Lanners est satisfait. L’écran du combo lui révèle une prise très utilisable. L’image est belle, le format large offre une perspective séduisante. Le cinémascope, utilisé dans les grands westerns de Sergio Leone et les films épiques de David Lean, permettra de saisir mieux encore la dimension mythique dont le réalisateur veut colorer un « road movie » par ailleurs réaliste. « Ouais, mais quand je pense que je vais devoir filmer un géant de 2m30 en scope… C’est un challenge complètement ridicule! », bougonne un Bouli dont le sens de la dérision vient détendre l’atmosphère chaque fois qu’il en est besoin, et sans rien enlever à son enthousiasme communicatif.

Carcasses

Quelques semaines ont passé, le tournage est presque fini quand nous retrouvons Les Géants dans le camp militaire d’Elsenborn, où se filment, après une période de travail au Luxembourg, quelques scènes importantes. Un décor authentique de carcasses de blindés offre, à la tombée du jour, un cadre mémorable aux rapports complices de Paul, Zacharie et Martin. « Ce qui est génial avec lui, c’est qu’on ne sait jamais ce qu’il va faire! Et puis qu’il nous écoute, et accepte nos suggestions », déclarent ses jeunes interprètes en parlant d’un Bouli Lanners « imprévisible ».

En anorak brun, la barbe de moins en moins poivre et de plus en plus sel, l’acteur devenu réalisateur pointe du doigt une partie des bâtiments du camp, promis à une proche démolition. « La moitié des décors qu’on verra dans Les Géants disparaîtra d’ici la sortie du film, explique-t-il, c’était déjà la même chose avec mes deux films précédents, comme si je choisissais, sans le savoir au départ, des lieux en voie de disparition, pour en laisser le témoignage sur pellicule… »

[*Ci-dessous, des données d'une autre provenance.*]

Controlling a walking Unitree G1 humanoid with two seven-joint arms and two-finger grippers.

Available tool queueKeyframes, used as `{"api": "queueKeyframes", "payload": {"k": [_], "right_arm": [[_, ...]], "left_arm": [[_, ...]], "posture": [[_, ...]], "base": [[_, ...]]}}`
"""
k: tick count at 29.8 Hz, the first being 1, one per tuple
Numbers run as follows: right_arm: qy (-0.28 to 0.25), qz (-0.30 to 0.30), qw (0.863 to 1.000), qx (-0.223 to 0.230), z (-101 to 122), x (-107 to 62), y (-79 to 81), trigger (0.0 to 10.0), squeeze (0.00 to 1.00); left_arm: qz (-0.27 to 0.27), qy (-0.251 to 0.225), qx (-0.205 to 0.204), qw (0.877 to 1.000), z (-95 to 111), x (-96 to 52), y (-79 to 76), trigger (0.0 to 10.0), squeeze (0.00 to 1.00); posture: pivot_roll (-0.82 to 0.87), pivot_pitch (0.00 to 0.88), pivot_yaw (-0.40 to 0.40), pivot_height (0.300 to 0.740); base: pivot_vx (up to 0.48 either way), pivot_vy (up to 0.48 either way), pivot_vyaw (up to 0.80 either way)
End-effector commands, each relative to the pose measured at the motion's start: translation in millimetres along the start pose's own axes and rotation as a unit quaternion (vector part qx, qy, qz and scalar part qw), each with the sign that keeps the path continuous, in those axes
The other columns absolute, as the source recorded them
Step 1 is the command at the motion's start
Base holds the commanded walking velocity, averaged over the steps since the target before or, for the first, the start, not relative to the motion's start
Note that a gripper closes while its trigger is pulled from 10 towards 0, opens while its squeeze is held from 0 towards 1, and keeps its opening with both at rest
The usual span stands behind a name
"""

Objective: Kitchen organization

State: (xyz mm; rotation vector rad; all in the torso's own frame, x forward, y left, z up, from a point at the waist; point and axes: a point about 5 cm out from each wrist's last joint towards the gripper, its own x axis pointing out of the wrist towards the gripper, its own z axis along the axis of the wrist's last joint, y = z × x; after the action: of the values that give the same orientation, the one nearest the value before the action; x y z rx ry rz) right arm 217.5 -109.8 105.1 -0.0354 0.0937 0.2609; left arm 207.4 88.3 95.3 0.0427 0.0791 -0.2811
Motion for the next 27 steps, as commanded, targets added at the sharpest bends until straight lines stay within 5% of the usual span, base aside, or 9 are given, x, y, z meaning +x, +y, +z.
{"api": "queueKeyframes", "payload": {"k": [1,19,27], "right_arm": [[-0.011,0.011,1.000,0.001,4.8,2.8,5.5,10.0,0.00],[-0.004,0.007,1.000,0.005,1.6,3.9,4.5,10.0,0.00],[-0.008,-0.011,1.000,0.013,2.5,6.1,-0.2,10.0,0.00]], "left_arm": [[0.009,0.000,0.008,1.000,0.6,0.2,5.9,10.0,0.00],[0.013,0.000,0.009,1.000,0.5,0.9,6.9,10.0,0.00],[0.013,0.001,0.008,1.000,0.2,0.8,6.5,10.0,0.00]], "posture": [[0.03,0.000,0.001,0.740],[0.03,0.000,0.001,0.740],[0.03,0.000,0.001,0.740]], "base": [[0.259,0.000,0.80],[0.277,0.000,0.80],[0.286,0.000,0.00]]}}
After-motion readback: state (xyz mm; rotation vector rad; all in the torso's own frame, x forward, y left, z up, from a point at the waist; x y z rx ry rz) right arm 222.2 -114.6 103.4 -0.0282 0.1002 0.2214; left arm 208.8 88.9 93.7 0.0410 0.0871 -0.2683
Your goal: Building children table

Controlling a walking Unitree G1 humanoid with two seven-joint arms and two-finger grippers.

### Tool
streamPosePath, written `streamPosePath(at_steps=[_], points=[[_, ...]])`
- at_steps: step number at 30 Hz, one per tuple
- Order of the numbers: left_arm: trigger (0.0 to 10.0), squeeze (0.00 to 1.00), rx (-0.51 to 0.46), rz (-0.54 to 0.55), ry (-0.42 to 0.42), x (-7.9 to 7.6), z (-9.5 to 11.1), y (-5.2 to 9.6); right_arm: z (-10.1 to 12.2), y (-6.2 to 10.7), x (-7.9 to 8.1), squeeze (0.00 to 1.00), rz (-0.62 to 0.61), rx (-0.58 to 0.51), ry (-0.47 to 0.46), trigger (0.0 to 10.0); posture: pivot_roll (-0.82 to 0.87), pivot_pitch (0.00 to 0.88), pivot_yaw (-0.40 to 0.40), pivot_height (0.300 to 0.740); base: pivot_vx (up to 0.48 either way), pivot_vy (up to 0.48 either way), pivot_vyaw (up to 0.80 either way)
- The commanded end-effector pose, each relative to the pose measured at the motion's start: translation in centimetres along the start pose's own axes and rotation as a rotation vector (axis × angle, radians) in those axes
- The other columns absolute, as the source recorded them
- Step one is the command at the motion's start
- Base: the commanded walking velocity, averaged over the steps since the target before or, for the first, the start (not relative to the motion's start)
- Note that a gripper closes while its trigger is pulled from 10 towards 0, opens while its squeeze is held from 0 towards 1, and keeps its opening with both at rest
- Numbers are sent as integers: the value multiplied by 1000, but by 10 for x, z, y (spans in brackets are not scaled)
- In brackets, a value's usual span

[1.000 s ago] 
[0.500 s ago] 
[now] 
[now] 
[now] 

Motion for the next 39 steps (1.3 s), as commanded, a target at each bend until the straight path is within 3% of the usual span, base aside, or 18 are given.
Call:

Résolument fictionnel, le cinéma de Lanners a cette vertu quasi documentaire, que le cinéaste reconnaît en affirmant aimer « puiser dans une réalité qui sera toujours plus forte que ce qu’on a pu imaginer ».

Le soleil s’est couché sur Elsenborn. Dans une prairie chichement éclairée, on tourne les contrechamps d’une scène entamée… au bord d’une rivière luxembourgeoise. Sur le plateau, malgré l’heure tardive et la froideur qui s’installe, l’équipe fait montre d’une concentration extrême. D’ici le mois de mars ou d’avril, au terme de la postproduction, Les Géants s’en iront vivre leur vie sur les écrans du monde. En commençant peut-être par celui du Festival de Cannes. Mais sa présence ou non sur la Croisette ne sera pas le plus important pour une oeuvre dirigée non pas vers les étoiles, mais vers le coeur des gens.